List all lines of the data containing the word "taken".

● ● ●

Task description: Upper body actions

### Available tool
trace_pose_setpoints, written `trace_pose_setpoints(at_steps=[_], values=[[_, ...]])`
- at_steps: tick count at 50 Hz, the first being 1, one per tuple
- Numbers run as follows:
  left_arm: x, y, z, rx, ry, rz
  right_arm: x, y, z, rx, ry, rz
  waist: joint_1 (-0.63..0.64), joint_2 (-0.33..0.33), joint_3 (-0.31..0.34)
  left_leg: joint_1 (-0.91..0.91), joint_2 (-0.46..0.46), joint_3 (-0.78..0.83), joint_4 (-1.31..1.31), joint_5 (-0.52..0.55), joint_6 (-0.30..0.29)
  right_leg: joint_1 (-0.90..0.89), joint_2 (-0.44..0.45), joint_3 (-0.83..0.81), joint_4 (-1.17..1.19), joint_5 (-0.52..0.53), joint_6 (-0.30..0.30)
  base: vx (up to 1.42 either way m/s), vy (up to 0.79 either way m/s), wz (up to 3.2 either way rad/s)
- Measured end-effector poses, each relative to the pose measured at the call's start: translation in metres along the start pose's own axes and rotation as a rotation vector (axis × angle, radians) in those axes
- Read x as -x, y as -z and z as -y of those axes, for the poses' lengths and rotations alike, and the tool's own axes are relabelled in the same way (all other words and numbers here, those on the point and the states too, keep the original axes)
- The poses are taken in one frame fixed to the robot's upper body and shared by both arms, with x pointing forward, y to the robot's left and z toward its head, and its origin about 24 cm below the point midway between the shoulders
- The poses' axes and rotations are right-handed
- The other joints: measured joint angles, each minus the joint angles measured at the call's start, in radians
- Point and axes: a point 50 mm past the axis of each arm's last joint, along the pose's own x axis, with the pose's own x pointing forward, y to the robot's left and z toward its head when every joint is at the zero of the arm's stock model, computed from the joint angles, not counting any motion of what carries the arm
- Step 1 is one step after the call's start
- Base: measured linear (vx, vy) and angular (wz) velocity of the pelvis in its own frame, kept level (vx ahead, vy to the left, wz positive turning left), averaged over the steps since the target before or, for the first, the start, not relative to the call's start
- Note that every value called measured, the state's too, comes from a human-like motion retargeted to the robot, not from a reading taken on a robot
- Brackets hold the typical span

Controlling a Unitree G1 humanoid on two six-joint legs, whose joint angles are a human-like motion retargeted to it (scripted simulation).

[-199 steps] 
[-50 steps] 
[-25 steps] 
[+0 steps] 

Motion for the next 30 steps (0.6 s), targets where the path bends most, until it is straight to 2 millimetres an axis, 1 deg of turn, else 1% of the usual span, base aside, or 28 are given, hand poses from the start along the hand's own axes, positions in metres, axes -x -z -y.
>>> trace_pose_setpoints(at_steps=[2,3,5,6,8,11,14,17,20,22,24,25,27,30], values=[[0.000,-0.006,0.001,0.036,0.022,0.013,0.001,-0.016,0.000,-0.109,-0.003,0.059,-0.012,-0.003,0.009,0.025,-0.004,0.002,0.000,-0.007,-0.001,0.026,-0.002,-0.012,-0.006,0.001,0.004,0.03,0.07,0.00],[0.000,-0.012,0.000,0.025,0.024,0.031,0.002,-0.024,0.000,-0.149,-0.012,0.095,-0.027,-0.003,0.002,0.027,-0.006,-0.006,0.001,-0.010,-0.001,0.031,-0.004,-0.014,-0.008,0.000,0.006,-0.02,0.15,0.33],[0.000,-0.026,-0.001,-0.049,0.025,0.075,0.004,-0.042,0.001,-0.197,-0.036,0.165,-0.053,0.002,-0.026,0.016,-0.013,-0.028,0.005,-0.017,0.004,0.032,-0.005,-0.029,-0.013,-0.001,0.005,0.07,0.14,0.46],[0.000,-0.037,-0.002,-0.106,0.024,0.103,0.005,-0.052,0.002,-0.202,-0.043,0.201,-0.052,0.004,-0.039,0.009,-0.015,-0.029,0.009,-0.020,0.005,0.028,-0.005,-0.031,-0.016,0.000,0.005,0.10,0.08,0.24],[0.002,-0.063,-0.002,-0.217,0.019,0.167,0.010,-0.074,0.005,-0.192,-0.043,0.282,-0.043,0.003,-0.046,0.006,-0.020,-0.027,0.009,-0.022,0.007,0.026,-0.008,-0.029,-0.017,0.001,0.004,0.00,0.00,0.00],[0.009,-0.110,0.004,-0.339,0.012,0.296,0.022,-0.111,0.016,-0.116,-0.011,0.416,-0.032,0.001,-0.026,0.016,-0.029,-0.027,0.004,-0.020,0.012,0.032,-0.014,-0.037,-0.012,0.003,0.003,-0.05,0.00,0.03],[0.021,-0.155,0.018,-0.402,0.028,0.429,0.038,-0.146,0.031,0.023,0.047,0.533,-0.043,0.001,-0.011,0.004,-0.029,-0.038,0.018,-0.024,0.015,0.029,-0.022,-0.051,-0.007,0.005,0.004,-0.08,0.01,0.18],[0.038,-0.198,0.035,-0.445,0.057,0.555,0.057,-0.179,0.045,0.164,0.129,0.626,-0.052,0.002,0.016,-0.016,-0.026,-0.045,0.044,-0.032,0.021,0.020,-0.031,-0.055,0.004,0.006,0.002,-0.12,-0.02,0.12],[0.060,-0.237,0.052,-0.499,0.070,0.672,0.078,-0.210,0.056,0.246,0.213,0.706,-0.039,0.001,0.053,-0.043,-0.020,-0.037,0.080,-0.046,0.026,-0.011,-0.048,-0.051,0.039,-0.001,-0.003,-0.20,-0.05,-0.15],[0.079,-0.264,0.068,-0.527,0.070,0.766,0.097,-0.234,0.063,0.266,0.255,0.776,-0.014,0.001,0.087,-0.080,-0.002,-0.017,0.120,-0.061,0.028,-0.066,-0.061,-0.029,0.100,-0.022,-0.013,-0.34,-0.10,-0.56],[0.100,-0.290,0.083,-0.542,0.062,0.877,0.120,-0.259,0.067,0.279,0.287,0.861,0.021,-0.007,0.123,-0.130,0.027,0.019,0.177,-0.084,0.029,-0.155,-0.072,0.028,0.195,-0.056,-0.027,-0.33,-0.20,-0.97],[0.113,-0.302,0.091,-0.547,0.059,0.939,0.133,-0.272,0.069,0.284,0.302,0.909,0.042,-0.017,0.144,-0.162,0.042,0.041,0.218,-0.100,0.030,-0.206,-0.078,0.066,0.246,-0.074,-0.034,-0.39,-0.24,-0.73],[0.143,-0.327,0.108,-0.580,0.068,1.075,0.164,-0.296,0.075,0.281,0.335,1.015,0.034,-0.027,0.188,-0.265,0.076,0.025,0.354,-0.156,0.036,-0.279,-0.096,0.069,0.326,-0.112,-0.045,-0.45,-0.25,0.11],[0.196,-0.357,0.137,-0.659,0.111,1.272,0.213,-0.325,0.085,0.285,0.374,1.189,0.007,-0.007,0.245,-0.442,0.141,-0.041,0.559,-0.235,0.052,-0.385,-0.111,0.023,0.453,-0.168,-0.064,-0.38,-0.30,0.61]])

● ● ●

Reply:
- The poses are taken in one frame fixed to the robot's upper body and shared by both arms, with x pointing forward, y to the robot's left and z toward its head, and its origin about 24 cm below the point midway between the shoulders
- Note that every value called measured, the state's too, comes from a human-like motion retargeted to the robot, not from a reading taken on a robot

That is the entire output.